If a line contains "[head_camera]", it is the last one to write out; begin with the first line of the records and copy each exactly.

··········

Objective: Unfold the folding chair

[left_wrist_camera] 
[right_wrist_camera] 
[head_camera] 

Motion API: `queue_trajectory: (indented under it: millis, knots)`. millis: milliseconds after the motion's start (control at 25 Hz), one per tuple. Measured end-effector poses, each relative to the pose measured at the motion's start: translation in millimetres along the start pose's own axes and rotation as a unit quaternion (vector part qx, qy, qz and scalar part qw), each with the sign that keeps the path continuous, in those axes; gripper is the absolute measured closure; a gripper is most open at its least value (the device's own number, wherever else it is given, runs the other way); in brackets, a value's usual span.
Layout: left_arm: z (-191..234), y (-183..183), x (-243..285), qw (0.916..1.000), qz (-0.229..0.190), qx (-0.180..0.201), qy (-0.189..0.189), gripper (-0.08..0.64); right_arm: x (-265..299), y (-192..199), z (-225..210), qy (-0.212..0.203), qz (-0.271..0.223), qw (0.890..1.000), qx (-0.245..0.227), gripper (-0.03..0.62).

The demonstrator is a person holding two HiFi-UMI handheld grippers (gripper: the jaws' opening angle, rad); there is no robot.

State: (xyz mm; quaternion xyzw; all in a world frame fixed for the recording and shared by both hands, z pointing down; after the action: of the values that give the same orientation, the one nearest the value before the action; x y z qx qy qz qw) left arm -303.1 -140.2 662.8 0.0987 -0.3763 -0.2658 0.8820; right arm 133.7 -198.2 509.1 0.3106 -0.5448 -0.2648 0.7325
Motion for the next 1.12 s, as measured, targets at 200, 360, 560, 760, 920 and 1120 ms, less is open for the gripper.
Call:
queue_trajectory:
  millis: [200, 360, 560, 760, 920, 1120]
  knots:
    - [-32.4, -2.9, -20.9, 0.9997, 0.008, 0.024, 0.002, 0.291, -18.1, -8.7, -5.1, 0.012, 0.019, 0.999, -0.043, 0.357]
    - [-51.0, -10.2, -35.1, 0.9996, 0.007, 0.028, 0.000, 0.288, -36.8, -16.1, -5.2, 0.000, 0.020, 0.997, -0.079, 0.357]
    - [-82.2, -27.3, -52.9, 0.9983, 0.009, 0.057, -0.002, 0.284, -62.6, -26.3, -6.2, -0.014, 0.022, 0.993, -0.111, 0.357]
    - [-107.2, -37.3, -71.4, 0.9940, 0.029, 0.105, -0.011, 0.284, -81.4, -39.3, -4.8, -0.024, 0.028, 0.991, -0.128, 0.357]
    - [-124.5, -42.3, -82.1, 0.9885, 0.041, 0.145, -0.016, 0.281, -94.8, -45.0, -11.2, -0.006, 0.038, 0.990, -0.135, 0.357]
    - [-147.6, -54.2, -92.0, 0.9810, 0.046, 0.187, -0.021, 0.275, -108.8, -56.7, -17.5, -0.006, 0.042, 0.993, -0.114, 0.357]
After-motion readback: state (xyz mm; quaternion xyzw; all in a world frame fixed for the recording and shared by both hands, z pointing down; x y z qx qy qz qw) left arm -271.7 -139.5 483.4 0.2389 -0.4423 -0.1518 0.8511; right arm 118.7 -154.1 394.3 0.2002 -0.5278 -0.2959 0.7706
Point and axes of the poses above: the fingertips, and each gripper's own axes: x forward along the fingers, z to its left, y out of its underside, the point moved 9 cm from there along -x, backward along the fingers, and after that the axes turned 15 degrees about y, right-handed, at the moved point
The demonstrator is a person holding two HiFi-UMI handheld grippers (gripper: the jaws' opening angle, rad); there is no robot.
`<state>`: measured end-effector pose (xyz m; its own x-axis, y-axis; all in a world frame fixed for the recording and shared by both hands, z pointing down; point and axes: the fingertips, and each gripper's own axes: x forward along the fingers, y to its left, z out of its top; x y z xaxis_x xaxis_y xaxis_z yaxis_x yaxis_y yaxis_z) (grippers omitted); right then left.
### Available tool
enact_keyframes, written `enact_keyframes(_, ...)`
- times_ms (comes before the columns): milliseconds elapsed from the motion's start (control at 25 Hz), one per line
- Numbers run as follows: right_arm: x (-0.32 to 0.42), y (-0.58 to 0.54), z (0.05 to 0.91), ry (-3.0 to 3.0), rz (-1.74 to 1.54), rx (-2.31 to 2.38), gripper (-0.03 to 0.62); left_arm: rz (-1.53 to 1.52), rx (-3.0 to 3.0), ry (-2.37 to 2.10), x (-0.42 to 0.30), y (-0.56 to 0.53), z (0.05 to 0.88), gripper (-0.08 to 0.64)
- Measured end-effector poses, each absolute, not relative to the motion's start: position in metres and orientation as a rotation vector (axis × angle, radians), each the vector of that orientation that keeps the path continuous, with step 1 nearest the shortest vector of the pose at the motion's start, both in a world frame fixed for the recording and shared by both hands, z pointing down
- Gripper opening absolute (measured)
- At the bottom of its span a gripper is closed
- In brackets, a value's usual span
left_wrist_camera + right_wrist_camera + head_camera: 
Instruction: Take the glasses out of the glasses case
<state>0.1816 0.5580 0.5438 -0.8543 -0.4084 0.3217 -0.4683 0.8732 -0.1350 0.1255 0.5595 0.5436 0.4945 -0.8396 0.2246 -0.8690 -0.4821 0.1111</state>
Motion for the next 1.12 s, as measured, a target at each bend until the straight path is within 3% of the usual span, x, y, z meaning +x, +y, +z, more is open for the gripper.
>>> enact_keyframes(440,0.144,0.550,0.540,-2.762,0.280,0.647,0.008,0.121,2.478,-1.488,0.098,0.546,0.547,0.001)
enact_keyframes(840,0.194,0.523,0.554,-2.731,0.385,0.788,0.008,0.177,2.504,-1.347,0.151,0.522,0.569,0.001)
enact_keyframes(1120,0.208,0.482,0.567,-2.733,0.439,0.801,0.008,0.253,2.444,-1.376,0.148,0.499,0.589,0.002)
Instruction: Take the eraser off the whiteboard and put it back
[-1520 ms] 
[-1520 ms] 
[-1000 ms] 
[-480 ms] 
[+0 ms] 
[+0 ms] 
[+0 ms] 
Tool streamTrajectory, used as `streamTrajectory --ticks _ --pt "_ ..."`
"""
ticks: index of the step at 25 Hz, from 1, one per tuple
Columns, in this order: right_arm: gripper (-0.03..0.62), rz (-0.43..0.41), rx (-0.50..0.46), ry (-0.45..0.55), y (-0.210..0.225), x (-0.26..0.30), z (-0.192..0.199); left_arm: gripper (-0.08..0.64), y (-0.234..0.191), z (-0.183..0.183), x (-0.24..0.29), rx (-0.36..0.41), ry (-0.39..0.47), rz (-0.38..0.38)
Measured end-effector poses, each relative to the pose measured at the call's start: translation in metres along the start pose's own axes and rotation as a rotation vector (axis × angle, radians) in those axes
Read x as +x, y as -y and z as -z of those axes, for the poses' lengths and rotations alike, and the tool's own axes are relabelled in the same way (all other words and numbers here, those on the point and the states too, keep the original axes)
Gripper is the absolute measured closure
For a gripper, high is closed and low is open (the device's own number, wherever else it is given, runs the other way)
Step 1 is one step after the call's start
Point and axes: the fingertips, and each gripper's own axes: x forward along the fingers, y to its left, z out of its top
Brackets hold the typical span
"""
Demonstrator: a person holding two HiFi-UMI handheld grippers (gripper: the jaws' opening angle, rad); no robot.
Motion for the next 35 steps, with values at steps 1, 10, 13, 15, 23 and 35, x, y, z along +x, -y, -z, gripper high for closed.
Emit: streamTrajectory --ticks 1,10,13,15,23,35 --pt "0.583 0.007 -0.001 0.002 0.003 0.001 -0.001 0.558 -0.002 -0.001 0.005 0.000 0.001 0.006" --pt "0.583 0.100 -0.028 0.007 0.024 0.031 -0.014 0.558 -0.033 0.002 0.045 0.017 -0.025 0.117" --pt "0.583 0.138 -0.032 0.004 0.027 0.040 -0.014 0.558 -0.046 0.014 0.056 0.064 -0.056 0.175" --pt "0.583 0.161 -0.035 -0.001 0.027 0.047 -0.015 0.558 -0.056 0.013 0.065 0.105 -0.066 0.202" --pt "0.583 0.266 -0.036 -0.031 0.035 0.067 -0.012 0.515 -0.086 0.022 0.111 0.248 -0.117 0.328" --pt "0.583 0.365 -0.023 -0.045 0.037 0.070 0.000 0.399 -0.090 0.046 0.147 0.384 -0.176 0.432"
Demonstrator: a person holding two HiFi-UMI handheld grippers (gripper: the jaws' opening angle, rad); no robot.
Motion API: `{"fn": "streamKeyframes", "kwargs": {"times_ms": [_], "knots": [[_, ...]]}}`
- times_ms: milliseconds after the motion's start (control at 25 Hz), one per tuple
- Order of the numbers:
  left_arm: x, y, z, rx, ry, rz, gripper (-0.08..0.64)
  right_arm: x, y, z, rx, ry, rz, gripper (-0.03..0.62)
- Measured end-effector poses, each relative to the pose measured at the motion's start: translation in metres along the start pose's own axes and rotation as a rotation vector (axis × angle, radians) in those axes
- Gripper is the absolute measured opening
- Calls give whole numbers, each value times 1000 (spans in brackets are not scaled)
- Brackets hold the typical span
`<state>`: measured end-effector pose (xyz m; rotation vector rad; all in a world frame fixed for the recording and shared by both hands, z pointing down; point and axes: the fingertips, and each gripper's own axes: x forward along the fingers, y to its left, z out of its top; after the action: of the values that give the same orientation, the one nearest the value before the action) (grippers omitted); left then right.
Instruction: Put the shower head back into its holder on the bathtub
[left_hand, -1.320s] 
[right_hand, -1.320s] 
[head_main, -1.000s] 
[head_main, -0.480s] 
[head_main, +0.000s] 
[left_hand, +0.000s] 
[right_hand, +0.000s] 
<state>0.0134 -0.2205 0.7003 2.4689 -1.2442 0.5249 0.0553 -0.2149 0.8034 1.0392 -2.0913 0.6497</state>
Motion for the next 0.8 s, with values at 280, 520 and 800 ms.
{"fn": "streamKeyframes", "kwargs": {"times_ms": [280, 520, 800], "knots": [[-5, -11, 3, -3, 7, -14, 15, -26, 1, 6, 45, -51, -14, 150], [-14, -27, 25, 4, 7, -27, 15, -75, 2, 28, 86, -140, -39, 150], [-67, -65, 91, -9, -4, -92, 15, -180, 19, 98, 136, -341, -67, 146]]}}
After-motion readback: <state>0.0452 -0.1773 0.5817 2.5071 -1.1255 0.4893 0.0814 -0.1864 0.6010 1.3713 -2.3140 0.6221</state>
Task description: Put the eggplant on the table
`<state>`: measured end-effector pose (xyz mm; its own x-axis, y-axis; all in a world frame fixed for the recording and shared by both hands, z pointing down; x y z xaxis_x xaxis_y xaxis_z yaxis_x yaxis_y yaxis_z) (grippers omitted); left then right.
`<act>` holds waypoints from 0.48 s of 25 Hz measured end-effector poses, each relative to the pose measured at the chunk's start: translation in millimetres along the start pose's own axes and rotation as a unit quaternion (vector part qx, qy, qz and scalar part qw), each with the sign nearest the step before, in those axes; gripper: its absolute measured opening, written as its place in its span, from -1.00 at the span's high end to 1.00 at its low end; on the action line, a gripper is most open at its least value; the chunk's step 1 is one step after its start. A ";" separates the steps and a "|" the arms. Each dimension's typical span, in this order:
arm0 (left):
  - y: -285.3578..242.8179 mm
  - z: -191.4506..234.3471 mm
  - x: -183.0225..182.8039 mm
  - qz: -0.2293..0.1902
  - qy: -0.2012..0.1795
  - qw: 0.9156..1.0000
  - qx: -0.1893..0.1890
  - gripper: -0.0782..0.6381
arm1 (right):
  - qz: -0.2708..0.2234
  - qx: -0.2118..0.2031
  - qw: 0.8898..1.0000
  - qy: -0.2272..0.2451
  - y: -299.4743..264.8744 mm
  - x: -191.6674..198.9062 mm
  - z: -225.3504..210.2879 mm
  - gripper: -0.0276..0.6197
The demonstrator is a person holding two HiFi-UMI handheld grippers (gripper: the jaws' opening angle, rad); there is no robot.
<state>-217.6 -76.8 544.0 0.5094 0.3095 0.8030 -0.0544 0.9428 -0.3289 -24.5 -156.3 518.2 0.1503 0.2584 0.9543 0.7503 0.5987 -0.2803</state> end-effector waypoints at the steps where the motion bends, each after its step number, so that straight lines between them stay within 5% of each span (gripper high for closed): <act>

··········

▸ Reply:
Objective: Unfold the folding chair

[left_wrist_camera] 
[right_wrist_camera] 
[head_camera] 

Nothing more remains to be done for this exercise.